◆ **Task to carry out**
Pictures stay out of the copy. Repeat exactly the lines from the first entry below through the line that contains "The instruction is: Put", and nothing beyond.
-=-=-
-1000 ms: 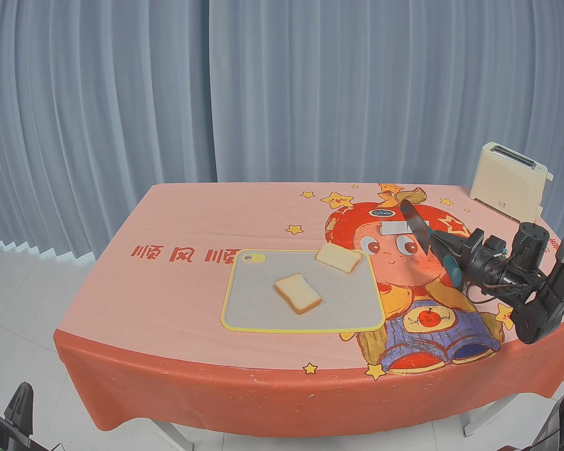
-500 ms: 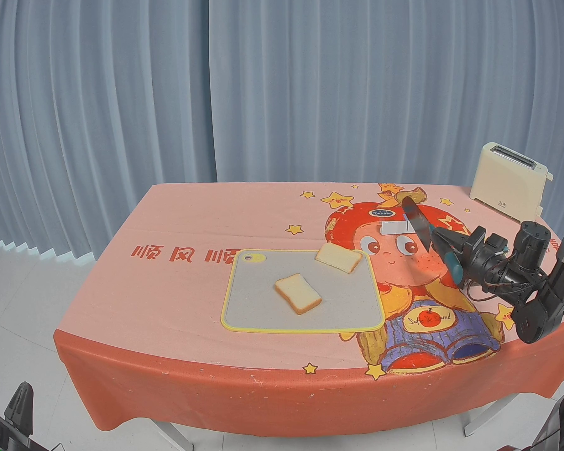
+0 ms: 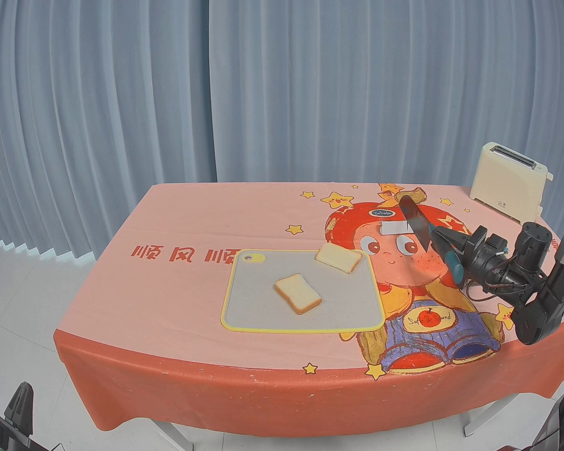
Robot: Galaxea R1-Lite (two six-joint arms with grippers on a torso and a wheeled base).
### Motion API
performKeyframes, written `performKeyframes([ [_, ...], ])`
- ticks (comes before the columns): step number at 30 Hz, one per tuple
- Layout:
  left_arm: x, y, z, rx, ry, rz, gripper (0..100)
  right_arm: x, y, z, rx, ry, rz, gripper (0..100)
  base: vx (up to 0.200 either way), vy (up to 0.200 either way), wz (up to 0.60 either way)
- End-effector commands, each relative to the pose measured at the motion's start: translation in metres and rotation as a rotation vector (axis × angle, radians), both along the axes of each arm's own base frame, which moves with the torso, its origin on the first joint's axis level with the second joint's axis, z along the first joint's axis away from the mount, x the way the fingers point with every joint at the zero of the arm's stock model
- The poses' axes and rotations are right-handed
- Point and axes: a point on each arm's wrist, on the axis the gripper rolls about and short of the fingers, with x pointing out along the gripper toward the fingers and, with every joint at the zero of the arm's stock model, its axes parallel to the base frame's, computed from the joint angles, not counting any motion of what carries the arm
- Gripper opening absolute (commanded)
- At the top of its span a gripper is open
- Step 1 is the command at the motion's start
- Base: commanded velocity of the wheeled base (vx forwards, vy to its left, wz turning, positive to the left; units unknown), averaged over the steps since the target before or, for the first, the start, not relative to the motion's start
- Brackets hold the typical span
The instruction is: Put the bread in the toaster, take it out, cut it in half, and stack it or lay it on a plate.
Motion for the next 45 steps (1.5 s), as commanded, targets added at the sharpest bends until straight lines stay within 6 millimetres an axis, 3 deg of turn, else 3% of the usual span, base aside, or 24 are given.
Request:
performKeyframes([
  [1,0.0014,0.0000,-0.0048,0.000,0.019,0.001,0,0.0007,-0.0004,-0.0030,0.000,0.009,0.000,0,0.000,0.000,0.00],
  [45,0.0014,0.0000,-0.0048,0.000,0.019,0.001,0,0.0044,-0.0031,-0.0111,-0.003,0.029,-0.006,0,0.000,0.000,0.00],
])
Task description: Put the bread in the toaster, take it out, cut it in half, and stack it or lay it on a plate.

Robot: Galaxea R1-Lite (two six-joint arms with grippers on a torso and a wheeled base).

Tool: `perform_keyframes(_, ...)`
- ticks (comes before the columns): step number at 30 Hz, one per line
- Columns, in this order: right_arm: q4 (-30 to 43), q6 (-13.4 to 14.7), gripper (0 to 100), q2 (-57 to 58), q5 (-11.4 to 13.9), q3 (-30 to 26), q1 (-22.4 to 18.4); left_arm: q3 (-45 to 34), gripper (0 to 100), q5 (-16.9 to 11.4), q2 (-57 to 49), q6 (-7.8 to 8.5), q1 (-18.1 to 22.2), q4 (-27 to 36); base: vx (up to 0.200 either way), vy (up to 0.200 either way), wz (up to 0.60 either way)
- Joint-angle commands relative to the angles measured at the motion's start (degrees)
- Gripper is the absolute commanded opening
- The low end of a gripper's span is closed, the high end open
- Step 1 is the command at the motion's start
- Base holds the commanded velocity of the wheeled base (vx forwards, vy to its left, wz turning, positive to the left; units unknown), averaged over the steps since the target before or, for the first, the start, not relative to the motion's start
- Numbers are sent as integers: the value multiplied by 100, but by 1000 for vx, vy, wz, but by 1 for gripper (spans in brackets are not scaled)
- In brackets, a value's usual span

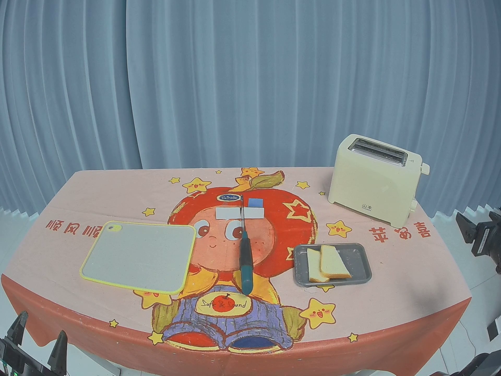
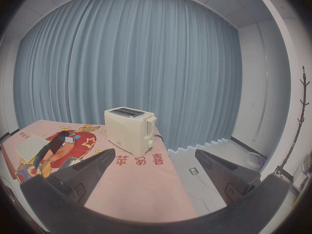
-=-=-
◆ **Result of the exercise**
-1000 ms: 
-500 ms: 
+0 ms: 
Robot: Galaxea R1-Lite (two six-joint arms with grippers on a torso and a wheeled base).
### Motion API
performKeyframes, written `performKeyframes([ [_, ...], ])`
- ticks (comes before the columns): step number at 30 Hz, one per tuple
- Layout:
  left_arm: x, y, z, rx, ry, rz, gripper (0..100)
  right_arm: x, y, z, rx, ry, rz, gripper (0..100)
  base: vx (up to 0.200 either way), vy (up to 0.200 either way), wz (up to 0.60 either way)
- End-effector commands, each relative to the pose measured at the motion's start: translation in metres and rotation as a rotation vector (axis × angle, radians), both along the axes of each arm's own base frame, which moves with the torso, its origin on the first joint's axis level with the second joint's axis, z along the first joint's axis away from the mount, x the way the fingers point with every joint at the zero of the arm's stock model
- The poses' axes and rotations are right-handed
- Point and axes: a point on each arm's wrist, on the axis the gripper rolls about and short of the fingers, with x pointing out along the gripper toward the fingers and, with every joint at the zero of the arm's stock model, its axes parallel to the base frame's, computed from the joint angles, not counting any motion of what carries the arm
- Gripper opening absolute (commanded)
- At the top of its span a gripper is open
- Step 1 is the command at the motion's start
- Base: commanded velocity of the wheeled base (vx forwards, vy to its left, wz turning, positive to the left; units unknown), averaged over the steps since the target before or, for the first, the start, not relative to the motion's start
- Brackets hold the typical span
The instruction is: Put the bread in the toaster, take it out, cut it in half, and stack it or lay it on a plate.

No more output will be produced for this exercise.